Dataset extract:
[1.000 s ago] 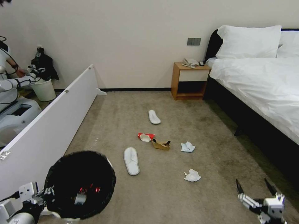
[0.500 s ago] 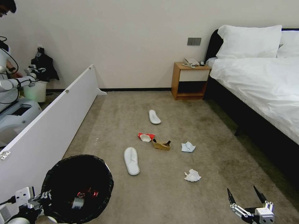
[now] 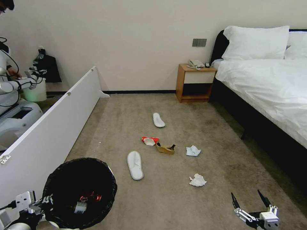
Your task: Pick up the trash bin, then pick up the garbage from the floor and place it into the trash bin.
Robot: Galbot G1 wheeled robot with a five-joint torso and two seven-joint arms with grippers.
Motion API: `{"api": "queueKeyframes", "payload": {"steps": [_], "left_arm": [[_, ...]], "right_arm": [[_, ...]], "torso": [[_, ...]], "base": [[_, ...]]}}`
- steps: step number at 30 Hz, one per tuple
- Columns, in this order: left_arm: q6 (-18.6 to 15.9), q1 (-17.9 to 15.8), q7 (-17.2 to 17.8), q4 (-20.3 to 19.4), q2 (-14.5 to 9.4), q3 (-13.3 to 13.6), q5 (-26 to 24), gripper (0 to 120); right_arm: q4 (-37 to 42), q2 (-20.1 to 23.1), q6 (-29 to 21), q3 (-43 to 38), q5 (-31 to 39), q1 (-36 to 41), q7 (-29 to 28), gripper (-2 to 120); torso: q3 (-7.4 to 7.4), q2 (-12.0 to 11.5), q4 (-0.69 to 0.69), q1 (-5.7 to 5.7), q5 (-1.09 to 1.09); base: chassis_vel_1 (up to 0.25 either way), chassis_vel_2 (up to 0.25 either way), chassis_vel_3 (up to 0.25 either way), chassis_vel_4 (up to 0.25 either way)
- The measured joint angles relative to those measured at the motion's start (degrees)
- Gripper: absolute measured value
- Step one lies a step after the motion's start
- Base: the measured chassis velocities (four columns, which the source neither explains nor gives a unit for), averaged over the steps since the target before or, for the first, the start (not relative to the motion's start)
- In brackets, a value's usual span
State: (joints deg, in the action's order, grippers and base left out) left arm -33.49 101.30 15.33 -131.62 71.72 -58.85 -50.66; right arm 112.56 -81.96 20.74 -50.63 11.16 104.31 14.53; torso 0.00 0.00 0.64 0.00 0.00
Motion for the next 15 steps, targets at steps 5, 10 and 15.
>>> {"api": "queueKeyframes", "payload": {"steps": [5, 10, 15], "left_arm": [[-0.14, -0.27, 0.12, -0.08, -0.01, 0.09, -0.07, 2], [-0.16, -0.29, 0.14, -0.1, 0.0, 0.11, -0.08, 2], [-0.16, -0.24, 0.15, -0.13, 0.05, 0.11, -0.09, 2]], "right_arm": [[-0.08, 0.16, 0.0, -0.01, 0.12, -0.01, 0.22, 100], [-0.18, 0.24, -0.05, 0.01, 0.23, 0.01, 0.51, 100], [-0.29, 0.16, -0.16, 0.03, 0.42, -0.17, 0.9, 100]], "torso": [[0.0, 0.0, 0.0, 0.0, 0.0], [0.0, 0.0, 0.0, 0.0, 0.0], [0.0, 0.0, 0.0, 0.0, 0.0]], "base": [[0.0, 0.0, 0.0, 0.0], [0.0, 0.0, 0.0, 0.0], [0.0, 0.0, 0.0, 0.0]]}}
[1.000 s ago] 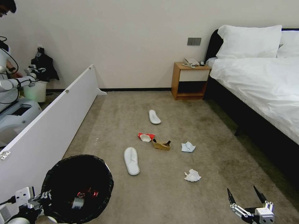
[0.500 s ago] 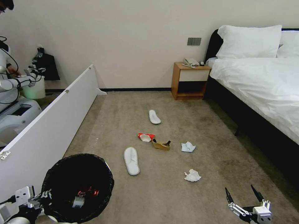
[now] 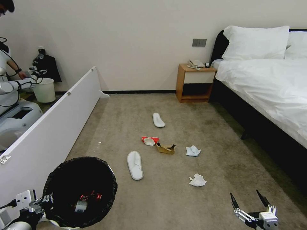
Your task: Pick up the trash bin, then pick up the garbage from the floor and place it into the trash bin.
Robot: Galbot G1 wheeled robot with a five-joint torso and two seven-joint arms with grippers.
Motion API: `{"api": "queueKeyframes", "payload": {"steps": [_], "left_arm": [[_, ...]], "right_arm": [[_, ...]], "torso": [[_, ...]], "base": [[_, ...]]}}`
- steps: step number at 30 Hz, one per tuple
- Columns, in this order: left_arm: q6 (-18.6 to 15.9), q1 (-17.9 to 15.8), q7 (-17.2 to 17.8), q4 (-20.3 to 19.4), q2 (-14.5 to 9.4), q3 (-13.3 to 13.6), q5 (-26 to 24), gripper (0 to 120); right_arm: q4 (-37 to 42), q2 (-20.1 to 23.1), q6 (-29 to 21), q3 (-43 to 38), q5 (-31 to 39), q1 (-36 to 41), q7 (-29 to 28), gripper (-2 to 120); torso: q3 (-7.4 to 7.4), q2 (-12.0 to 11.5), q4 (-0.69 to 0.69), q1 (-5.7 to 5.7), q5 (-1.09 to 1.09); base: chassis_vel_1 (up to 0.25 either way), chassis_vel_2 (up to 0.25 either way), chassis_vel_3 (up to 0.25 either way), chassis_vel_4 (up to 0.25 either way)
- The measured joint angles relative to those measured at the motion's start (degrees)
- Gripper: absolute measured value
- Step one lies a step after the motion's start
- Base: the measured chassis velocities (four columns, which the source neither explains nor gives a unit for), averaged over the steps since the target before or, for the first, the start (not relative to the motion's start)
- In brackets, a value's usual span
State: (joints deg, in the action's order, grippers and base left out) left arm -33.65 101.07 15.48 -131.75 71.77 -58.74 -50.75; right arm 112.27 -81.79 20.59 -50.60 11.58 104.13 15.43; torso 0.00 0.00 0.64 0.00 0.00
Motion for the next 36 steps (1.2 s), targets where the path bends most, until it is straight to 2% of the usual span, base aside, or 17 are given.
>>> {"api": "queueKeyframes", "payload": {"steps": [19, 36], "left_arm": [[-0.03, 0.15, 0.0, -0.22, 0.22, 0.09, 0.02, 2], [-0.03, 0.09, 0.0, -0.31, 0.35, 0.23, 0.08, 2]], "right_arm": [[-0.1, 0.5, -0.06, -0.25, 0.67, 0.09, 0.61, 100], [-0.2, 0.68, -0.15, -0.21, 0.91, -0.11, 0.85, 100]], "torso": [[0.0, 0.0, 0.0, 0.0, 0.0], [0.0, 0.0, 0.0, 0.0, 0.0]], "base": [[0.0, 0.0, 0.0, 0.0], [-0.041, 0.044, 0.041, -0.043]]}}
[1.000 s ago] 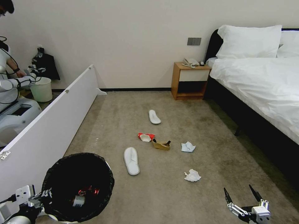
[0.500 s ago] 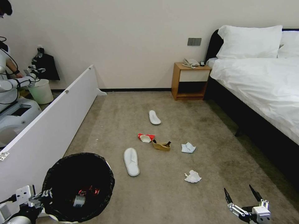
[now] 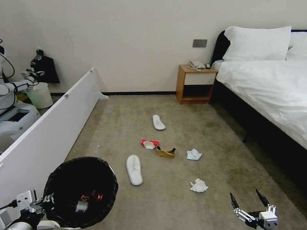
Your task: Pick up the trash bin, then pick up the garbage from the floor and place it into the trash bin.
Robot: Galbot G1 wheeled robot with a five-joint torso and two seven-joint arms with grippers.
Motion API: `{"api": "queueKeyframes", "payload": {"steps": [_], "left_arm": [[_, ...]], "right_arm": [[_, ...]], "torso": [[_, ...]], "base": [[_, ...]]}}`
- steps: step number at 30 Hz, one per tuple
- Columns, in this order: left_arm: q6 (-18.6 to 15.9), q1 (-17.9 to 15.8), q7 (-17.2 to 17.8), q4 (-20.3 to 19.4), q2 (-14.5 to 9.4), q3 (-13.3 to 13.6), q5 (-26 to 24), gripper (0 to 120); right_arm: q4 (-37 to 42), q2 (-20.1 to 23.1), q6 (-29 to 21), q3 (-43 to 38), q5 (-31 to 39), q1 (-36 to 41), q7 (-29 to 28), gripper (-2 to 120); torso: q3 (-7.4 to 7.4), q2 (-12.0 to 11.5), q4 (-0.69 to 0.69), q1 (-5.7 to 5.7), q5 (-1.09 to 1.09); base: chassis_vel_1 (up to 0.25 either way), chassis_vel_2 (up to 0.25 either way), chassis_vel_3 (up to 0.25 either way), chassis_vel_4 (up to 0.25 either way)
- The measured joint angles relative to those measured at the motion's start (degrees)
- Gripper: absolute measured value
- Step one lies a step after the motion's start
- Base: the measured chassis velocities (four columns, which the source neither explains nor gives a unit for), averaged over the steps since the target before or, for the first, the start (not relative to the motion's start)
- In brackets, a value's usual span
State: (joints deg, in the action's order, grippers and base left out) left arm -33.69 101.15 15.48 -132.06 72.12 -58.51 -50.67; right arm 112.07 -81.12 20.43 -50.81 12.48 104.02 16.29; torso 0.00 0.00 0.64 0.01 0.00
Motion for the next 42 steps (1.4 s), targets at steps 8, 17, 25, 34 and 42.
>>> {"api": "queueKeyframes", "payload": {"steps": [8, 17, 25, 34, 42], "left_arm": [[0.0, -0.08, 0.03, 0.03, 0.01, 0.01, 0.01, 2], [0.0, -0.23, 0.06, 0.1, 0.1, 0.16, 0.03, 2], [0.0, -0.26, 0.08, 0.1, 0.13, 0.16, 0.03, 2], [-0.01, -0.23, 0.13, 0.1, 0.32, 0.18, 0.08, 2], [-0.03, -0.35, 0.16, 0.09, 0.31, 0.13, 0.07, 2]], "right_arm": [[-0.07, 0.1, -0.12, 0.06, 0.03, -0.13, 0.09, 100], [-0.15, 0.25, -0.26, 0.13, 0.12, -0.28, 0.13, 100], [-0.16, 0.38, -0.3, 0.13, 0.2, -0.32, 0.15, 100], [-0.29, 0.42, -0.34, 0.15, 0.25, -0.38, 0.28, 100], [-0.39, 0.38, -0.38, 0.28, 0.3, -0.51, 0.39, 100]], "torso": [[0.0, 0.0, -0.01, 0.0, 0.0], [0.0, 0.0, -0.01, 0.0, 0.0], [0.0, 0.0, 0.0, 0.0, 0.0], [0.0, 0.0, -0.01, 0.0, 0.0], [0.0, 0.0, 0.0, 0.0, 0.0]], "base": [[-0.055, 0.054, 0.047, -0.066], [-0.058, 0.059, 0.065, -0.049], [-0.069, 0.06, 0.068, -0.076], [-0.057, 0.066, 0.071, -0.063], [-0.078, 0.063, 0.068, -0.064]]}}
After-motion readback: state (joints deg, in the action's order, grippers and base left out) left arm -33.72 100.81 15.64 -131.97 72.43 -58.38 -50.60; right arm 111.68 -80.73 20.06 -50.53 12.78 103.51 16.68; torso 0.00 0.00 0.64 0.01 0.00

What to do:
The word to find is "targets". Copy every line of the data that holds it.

Exercise answer:
Motion for the next 15 steps, targets at steps 5, 10 and 15.
Motion for the next 36 steps (1.2 s), targets where the path bends most, until it is straight to 2% of the usual span, base aside, or 17 are given.
Motion for the next 42 steps (1.4 s), targets at steps 8, 17, 25, 34 and 42.

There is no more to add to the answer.